On November 14, 1998, five uniformed Bainbridge Island police officers prepared to serve a search warrant and two arrest warrants on Leonard on his boat anchored in Blakely Harbor. Again arriving by police boat, the officers approached and observed Leonard moving about. When Leonard saw them, he went below. The police called out to Leonard, declaring their identity and purpose several times. Leonard did not respond.

The police pulled up to one of Leonard's boats and tied off. Sergeant Weiss repeatedly announced that he was a police officer with a warrant, boarded Leonard's large sailboat, the Xanadu, and retrieved a chain saw. Leonard still did not respond. Weiss slid open the main hatch cover and opened the doors to the cabin, shined his flashlight into the cabin with his gun drawn, peeked into the cabin, saw movement, was immediately struck by a blast of shotgun powder in his face, and fell over backwards.

Another officer shot twice at the Xanadu's cabin. Weiss evacuated to the police boat, and the officers departed for shore. Paramedics found burns on Weiss's forehead and pellet wounds on his hand.

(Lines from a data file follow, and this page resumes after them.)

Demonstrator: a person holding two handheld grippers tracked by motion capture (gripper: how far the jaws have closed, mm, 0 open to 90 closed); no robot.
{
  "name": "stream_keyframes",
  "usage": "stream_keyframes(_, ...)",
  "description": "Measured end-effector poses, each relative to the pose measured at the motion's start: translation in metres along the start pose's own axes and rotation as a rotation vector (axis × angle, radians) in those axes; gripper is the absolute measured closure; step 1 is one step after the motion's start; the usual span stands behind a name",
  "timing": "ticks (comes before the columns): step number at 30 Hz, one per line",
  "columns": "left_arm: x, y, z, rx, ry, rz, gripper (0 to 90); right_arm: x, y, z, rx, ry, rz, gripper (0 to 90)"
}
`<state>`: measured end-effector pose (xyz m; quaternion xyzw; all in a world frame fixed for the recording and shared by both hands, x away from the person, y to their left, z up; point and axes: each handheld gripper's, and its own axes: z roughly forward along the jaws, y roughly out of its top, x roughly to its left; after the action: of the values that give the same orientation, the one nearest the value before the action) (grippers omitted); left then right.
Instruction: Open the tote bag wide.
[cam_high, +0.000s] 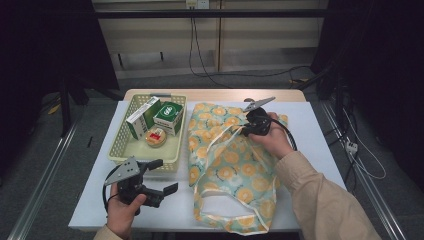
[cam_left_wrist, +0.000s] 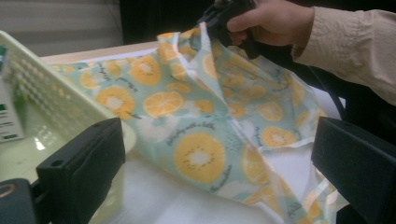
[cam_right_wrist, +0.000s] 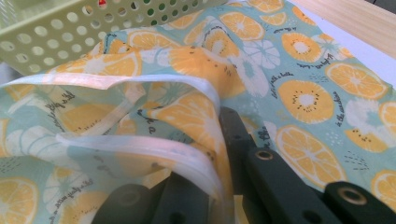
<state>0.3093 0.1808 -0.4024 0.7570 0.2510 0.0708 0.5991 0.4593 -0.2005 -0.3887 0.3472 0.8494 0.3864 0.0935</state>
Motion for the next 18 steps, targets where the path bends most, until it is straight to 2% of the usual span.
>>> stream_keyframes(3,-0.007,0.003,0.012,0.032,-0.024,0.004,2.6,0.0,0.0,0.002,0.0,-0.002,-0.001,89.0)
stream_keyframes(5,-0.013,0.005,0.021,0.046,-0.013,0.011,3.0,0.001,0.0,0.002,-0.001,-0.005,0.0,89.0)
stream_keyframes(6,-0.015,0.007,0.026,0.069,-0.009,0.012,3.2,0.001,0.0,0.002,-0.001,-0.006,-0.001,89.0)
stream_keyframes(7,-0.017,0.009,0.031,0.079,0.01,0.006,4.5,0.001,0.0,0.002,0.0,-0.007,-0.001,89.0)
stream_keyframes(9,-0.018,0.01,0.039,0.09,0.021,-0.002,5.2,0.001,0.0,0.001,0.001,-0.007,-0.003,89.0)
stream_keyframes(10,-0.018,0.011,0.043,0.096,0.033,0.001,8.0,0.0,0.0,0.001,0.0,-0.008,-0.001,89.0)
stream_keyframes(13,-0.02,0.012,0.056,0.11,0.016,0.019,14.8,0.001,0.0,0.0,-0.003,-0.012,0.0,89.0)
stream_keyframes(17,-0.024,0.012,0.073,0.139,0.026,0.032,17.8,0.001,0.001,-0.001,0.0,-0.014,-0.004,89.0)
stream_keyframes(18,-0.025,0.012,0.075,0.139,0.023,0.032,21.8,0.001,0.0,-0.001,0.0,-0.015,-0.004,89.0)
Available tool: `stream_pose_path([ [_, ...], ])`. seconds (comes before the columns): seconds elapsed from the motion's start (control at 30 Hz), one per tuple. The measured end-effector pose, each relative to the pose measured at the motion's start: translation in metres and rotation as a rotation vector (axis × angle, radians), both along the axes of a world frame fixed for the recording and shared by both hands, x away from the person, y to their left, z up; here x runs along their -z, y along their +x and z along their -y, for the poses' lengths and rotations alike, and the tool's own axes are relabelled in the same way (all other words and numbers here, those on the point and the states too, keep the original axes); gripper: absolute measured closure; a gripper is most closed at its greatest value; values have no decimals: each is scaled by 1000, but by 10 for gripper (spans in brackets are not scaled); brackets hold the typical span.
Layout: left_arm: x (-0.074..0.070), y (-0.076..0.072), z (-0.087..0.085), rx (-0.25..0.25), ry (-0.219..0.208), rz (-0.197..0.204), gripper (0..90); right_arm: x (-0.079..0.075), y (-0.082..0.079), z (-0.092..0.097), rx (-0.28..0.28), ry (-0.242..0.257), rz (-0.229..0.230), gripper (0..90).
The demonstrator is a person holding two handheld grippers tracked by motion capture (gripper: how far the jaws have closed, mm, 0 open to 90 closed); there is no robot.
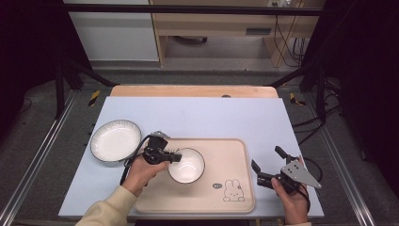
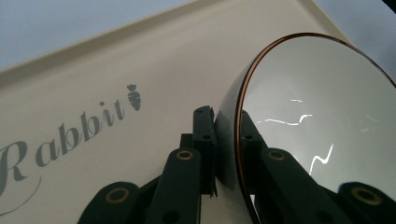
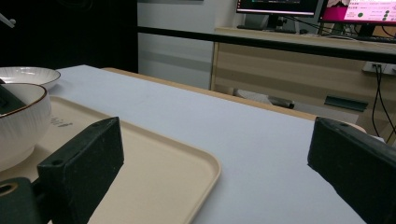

Sergeant Case spoke with Leonard on the phone, and Leonard agreed to allow Case to approach in the police boat. When the police pulled alongside Leonard's boats, Case and Leonard discussed the situation. Case explained that the police had to take him into custody. Leonard expressed concern that he would be hurt if he surrendered. Police managed to detain Leonard when he came aboard the police boat to help tie the vessels together.

The next day, police returned to Leonard's boats with a search warrant. They found a loaded, sawed-off shotgun that smelled like it had recently been fired, and a spent shotgun shell on the cabin deck below the main hatch.

II. Procedure A. Competency Hearing

The State charged Leonard with attempted murder, assault, and various other charges on November 18, 1998. On January 20, 2000, the trial court dismissed the charges without prejudice because Leonard was incompetent to stand trial.

B. Insanity Hearing

On March 9, 2001, the State refiled the charges. Leonard moved for acquittal by reason of insanity.

The trial court conducted an insanity hearing. Leonard called Dr. Brian Judd, Ph.D., a licensed psychologist, to testify. Judd had met with Leonard twice to determine his mental state. Judd also reviewed reports, prepared by Dr. Patricia Sowards of Western State Hospital, addressing Leonard's competency to stand trial. Dr. Judd elaborated on Dr. Sowards' diagnosis by stating, `[T]he delusion involves the person's belief that he or she is being conspired against . . . or obstructed in the pursuit of long-term goals. . . . Individuals with persecutory delusions are often resentful and angry and may resort to violence against those they believe are hurting them.' RP (1/7/02) at 55-56. Based on Dr. Sowards' report, Dr. Judd rendered a professional opinion that Leonard was not legally sane on November 14, 1998, when he shot at the officers, in that he did not appreciate the wrongfulness of his act, and he responded based on irrational fears.

Although Dr. Sowards did not address Leonard's mental state in her reports, she diagnosed Leonard with delusional disorder, persecutory type. She also stated in her report that Leonard feels pervasive persecution by the Bainbridge Island Police Department at a level beyond rationality.

To rebut this testimony, the State called Dr. Jason Dunham, Ph.D, who had met with Leonard five times. Dunham opined that there was insufficient evidence or available data to reach any opinion about whether Leonard was insane at the time of the offenses. Dunham diagnosed Leonard with a personality disorder, not otherwise specified, with schizotypal, paranoid, and antisocial traits.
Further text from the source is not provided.